More quietly, however, a similar story has been playing out in startup-land. Many of the most valuable venture-backed companies are venturing outside their high-cost headquarters and setting up secondary hubs in smaller cities.

Where are they going? Nashville is pretty popular. So is Phoenix. Portland and Raleigh also are seeing some jobs. A number of companies also have a high number of remote offerings, seeking candidates with coveted skills who don’t want to relocate.

Those are some of the findings from a Crunchbase News analysis of the geographic hiring practices of U.S. unicorns. Since most of these companies are based in high-cost locations, like the San Francisco Bay Area, Boston and New York, we were looking to see if there is a pattern of setting up offices in smaller, cheaper cities. (For more on survey technique, see Methodology section below.)

Here is a look at some of the hotspots.

Nashville

One surprise finding was the prominence of Nashville among secondary locations for startup offices.
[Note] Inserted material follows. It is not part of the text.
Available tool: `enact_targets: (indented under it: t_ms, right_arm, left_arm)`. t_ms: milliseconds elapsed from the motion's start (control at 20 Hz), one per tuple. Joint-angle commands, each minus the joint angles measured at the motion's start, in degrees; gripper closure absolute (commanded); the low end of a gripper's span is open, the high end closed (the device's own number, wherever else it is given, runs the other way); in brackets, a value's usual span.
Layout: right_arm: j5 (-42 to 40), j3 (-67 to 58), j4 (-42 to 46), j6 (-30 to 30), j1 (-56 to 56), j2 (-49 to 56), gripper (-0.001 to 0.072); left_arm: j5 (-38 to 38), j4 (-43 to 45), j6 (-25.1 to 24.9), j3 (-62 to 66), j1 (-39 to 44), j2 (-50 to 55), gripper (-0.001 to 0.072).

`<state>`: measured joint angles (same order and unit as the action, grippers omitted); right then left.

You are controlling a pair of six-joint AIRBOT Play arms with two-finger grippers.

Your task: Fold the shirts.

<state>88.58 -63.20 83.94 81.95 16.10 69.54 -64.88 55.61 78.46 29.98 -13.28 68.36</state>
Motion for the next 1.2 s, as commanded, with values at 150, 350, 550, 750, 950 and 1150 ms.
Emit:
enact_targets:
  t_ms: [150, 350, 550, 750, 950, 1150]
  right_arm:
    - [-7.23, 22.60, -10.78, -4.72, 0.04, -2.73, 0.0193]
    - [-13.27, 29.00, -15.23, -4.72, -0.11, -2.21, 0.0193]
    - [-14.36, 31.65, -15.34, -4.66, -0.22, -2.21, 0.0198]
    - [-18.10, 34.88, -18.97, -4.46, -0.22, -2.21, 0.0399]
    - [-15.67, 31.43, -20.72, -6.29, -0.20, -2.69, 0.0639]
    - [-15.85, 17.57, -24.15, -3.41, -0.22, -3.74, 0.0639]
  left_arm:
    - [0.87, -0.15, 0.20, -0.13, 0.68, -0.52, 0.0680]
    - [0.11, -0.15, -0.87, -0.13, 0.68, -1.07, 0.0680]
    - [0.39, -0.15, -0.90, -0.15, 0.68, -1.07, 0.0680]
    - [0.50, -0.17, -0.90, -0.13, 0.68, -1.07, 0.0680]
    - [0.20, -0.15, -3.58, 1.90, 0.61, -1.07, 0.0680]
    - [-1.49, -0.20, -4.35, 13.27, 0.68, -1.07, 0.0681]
We found at least four unicorns scaling up Nashville offices, plus another three with growing operations in or around other Tennessee cities. Here are some of the Tennessee-loving startups:

When we referred to Nashville’s popularity with unicorns as surprising, that was largely because the city isn’t known as a major hub for tech startups or venture funding. That said, it has a lot of attributes that make for a practical and desirable location for a secondary office.

Nashville’s attractions include high quality of life ratings, a growing population and economy, mild climate and lots of live music. Home prices and overall cost of living are also still far below Silicon Valley and New York, even though the Nashville real estate market has been on a tear for the past several years. An added perk for workers: Tennessee has no income tax on wages.

Phoenix

Phoenix is another popular pick for startup offices, particularly West Coast companies seeking a lower-cost hub for customer service and other operations that require a large staff.

In the chart below, we look at five unicorns with significant staffing in the desert city:

 

Affordability, ease of expansion and a large employable population look like big factors in Phoenix’s appeal. Homes and overall cost of living are a lot cheaper than the big coastal cities. And there’s plenty of room to sprawl.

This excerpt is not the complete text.